#Loading packages/Data
library(tidyverse)
## ── Attaching packages ─────────────────────────────────────── tidyverse 1.3.1 ──
## ✓ ggplot2 3.3.4 ✓ purrr 0.3.4
## ✓ tibble 3.1.2 ✓ dplyr 1.0.6
## ✓ tidyr 1.1.3 ✓ stringr 1.4.0
## ✓ readr 1.4.0 ✓ forcats 0.5.1
## ── Conflicts ────────────────────────────────────────── tidyverse_conflicts() ──
## x dplyr::filter() masks stats::filter()
## x dplyr::lag() masks stats::lag()
library(dplyr)
mydata <- read_csv("Study_1_data.csv")
##
## ── Column specification ────────────────────────────────────────────────────────
## cols(
## .default = col_character()
## )
## ℹ Use `spec()` for the full column specifications.
# Rows 2 and3 in the data set are filled with text and not relevant data, so we removed them (Jia found some lovely code to do this)
mydata <- mydata %>%
slice(-1:-2)
# Renaming variables "SC0" to "recall_score" and "FL_10_DO" to "condition"
mydata <- mydata %>% rename(Recall_score = SC0, Condition = FL_10_DO)
# Some participants completed the study twice, thus there are duplicated IDs (Profilic_PID variable) that must be filtered out
mydata %>% count(duplicated(Prolific_PID)) #count duplicates
## # A tibble: 2 x 2
## `duplicated(Prolific_PID)` n
## <lgl> <int>
## 1 FALSE 312
## 2 TRUE 59
mydata %>% summarise(duplicated(Prolific_PID)) #identify duplicates
## # A tibble: 371 x 1
## `duplicated(Prolific_PID)`
## <lgl>
## 1 FALSE
## 2 FALSE
## 3 FALSE
## 4 FALSE
## 5 FALSE
## 6 FALSE
## 7 FALSE
## 8 FALSE
## 9 FALSE
## 10 FALSE
## # … with 361 more rows
mydata %>% distinct(Prolific_PID) #Identify the distinct IDs (312) - these should remain after removing duplicates
## # A tibble: 312 x 1
## Prolific_PID
## <chr>
## 1 5ea9f5919b12c2176f64927c
## 2 5e70f7033953db048bc49caf
## 3 5e2a086c2927f40710bdc706
## 4 5ec6d7347ff48e101440546b
## 5 5a6bb6b79d65ec00017e825c
## 6 5dd7abaaaf16d3746667182c
## 7 5cd1836da6f34300017e240c
## 8 5e7112783f1bd301e39e60a2
## 9 5c8a6e46926c0b0011b9606a
## 10 5d62b2186f363200168bbb85
## # … with 302 more rows
mydata <- mydata[!duplicated(mydata$Prolific_PID), ] ##removes the second (duplicate) response
mydata %>% summarise(n()) #No. of obs. (312)
## # A tibble: 1 x 1
## `n()`
## <int>
## 1 312
# Applying exclusion criteria (participants who finished the study (Finished==1), declared that they answered seriously (seriousness_check==1) AND scored 4 or above on recall) ***Filtering for 'Finished' excludes those who didn't consent automatically
# THEN creating a subset of relevant variables
mydata <- mydata %>%
filter(
Finished == 1,
Serious_check == 1,
Recall_score >= 4) %>%
select(
Finished,
`Duration (in seconds)`,
Gender,
Age,
Serious_check,
Recall_score,
Condition,
contradiction_1:advancement)
#Final sample size = 294
mydata %>% summarise(n())
## # A tibble: 1 x 1
## `n()`
## <int>
## 1 294
#Exporting the tidied data to a .csv
write_csv(mydata, "MyDataSubset.csv")
##For contradiction plot, must create a NEW variable: sum the contradiction scores (sum of the six contradiction ratings)

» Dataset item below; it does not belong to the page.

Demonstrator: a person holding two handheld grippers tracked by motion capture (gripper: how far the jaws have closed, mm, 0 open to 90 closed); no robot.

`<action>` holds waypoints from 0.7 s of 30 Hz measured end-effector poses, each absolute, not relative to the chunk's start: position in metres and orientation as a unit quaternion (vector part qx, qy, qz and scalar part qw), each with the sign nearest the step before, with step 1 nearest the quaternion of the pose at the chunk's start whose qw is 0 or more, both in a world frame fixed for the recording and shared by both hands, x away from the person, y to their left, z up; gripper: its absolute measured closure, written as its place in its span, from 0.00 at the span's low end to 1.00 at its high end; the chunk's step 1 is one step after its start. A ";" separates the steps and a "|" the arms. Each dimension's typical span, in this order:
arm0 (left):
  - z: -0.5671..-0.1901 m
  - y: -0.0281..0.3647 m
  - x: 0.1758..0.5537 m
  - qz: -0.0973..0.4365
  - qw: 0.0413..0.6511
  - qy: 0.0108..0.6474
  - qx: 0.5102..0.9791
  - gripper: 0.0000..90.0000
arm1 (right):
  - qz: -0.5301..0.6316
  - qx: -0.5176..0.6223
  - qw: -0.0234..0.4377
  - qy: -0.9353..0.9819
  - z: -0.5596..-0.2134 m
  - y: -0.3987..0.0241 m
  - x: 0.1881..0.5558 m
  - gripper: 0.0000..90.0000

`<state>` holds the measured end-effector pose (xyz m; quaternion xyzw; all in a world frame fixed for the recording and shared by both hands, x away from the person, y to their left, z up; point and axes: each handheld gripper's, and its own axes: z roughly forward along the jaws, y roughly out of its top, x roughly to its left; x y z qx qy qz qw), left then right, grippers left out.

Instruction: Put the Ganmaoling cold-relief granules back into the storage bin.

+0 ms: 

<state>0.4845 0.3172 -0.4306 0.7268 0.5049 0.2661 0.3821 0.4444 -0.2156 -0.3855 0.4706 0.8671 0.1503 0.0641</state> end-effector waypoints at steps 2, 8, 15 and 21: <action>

#FIRST Change from Chr to Numberic for all contradiction variables (summing the contradiction ratings didn't seem to work when they were Characters)
mydata$contradiction_1 <- as.numeric(mydata$contradiction_1)
mydata$contradiction_2 <- as.numeric(mydata$contradiction_2)
mydata$contradiction_3 <- as.numeric(mydata$contradiction_3)
mydata$contradiction_4 <- as.numeric(mydata$contradiction_4)
mydata$contradiction_5 <- as.numeric(mydata$contradiction_5)
mydata$contradiction_6 <- as.numeric(mydata$contradiction_6)
library("dplyr") #Lauren
mydata <- mydata %>%
rowwise() %>%
mutate(contradiction = sum(contradiction_1, contradiction_2, contradiction_3, contradiction_4, contradiction_5, contradiction_6))
##For all plots
#Separate the data in Condition into 4 columns to separate levels of each IV ("Block_1_Generic_Conflict"...)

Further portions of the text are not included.